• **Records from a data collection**
-- Opening Marker --

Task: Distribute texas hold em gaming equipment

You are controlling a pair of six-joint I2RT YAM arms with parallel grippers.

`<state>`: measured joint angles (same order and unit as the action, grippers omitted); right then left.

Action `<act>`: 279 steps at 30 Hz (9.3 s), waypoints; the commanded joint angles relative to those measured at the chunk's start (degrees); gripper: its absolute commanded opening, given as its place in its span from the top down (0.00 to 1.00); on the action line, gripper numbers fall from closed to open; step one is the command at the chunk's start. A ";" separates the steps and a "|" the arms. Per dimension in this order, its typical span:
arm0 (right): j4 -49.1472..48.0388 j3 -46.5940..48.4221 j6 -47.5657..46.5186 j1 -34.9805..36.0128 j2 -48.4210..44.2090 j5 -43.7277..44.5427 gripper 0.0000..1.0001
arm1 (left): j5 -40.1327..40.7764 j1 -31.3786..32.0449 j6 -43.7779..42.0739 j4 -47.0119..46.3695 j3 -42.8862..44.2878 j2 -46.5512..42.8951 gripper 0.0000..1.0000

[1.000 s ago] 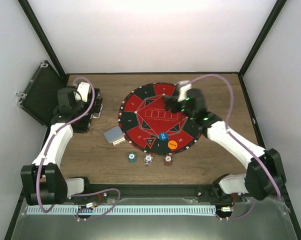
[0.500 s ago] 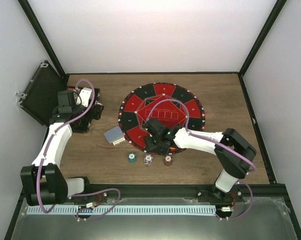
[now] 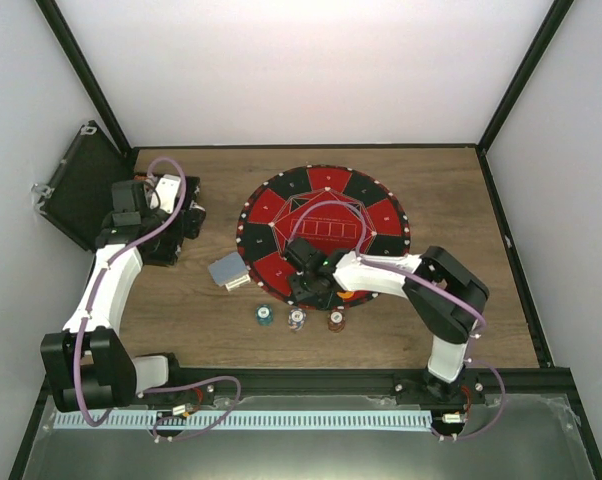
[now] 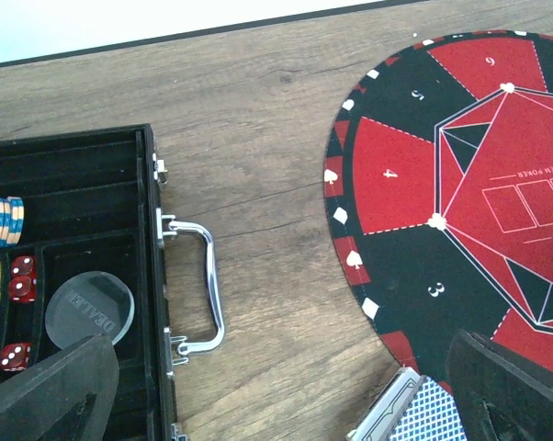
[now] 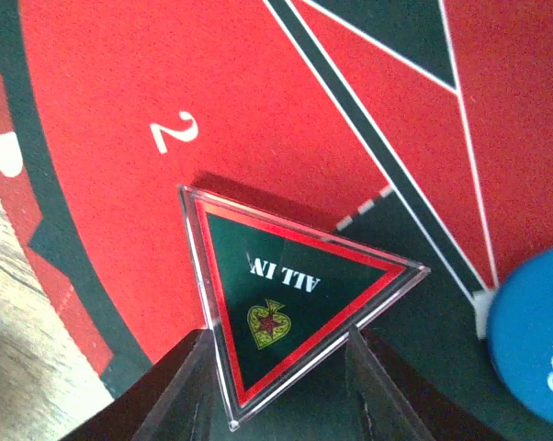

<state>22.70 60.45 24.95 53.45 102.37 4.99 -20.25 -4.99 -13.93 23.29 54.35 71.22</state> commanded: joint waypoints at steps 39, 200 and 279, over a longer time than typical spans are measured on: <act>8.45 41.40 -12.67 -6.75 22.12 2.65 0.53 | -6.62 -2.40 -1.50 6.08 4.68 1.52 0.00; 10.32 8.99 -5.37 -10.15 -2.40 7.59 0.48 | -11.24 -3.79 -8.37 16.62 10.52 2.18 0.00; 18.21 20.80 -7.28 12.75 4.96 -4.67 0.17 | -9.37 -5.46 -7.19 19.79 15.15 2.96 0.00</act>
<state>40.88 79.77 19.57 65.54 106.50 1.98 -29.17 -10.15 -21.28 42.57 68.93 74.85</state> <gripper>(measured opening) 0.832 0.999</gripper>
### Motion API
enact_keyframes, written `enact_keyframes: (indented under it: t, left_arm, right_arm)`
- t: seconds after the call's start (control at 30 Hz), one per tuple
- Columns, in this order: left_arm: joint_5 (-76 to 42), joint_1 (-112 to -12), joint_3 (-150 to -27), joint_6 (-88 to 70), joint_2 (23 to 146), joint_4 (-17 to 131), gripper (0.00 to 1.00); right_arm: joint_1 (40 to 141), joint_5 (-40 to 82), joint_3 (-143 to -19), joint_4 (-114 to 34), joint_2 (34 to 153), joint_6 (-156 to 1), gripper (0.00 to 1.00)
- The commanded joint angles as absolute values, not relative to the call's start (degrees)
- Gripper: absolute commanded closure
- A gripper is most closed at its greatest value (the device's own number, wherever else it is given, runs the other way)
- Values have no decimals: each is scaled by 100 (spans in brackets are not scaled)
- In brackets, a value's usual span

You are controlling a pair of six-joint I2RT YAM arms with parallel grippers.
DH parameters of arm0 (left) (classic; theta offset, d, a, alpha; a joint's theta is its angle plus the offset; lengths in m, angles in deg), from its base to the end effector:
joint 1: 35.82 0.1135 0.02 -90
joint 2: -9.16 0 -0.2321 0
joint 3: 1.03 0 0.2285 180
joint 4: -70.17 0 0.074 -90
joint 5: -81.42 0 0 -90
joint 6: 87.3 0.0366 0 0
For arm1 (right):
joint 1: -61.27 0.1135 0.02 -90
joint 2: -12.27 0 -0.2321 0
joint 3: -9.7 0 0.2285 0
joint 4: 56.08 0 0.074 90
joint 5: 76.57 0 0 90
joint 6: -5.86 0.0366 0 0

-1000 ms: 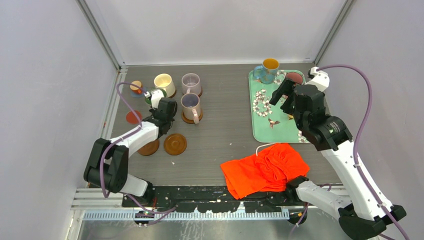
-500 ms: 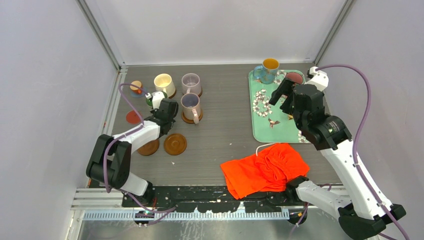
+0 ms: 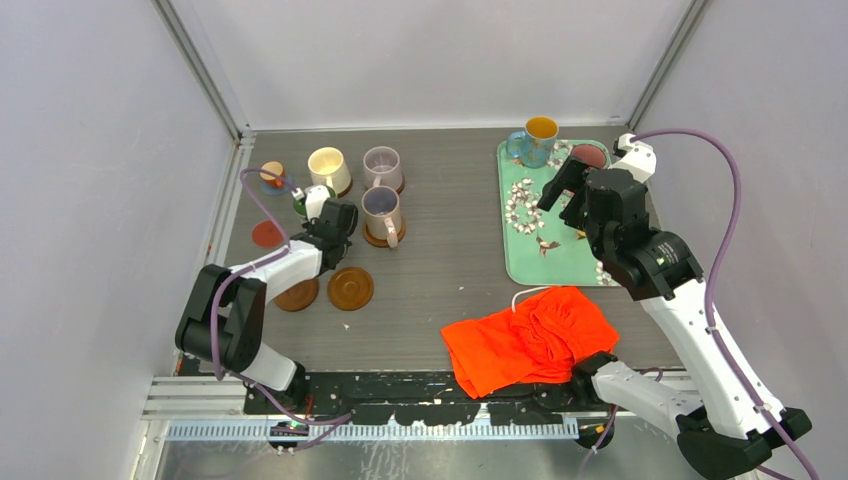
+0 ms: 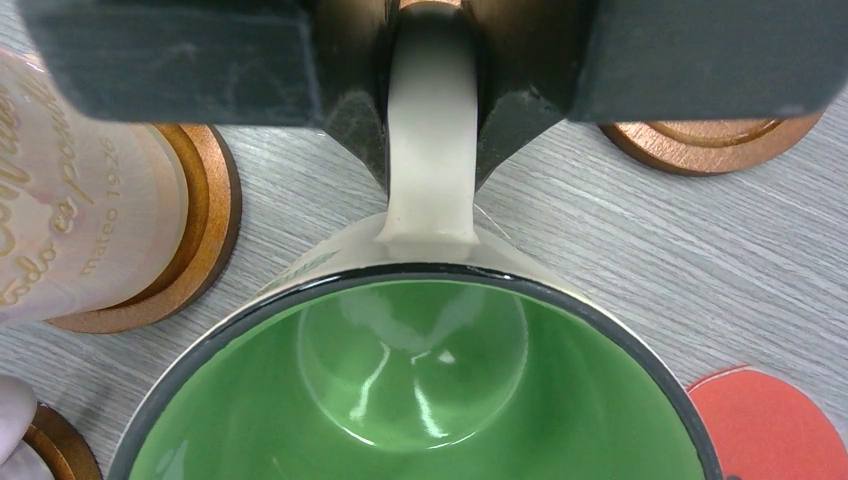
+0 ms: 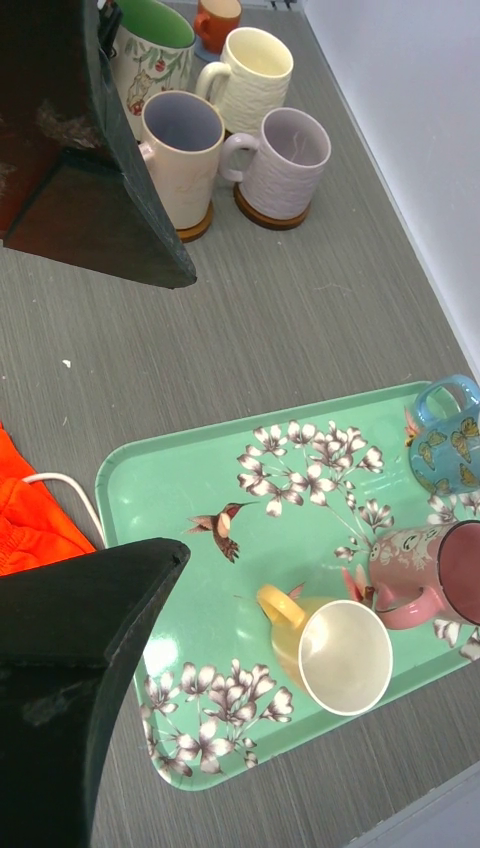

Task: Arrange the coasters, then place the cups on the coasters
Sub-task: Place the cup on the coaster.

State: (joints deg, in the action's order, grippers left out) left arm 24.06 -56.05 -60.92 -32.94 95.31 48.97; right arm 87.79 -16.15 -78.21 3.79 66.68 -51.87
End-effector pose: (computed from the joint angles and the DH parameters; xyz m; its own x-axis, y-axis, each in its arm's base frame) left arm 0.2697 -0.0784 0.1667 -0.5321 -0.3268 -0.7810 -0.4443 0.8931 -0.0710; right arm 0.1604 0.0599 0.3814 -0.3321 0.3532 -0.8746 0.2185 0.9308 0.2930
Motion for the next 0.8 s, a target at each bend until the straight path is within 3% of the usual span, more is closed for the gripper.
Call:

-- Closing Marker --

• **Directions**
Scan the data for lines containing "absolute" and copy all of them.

• **Exercise answer**
Action `<act>`: 279 steps at 30 Hz (9.3 s), waypoints; the commanded joint angles relative to those measured at the chunk's start (degrees); gripper: its absolute commanded opening, given as its place in its span from the top down (0.00 to 1.00); on the action line, gripper numbers fall from closed to open; step one is the command at the chunk's start. A ";" separates the steps and a "|" the arms. Per dimension in this order, its typical span:
- The commanded joint angles as absolute values, not relative to the call's start (degrees)
- Gripper: absolute commanded closure

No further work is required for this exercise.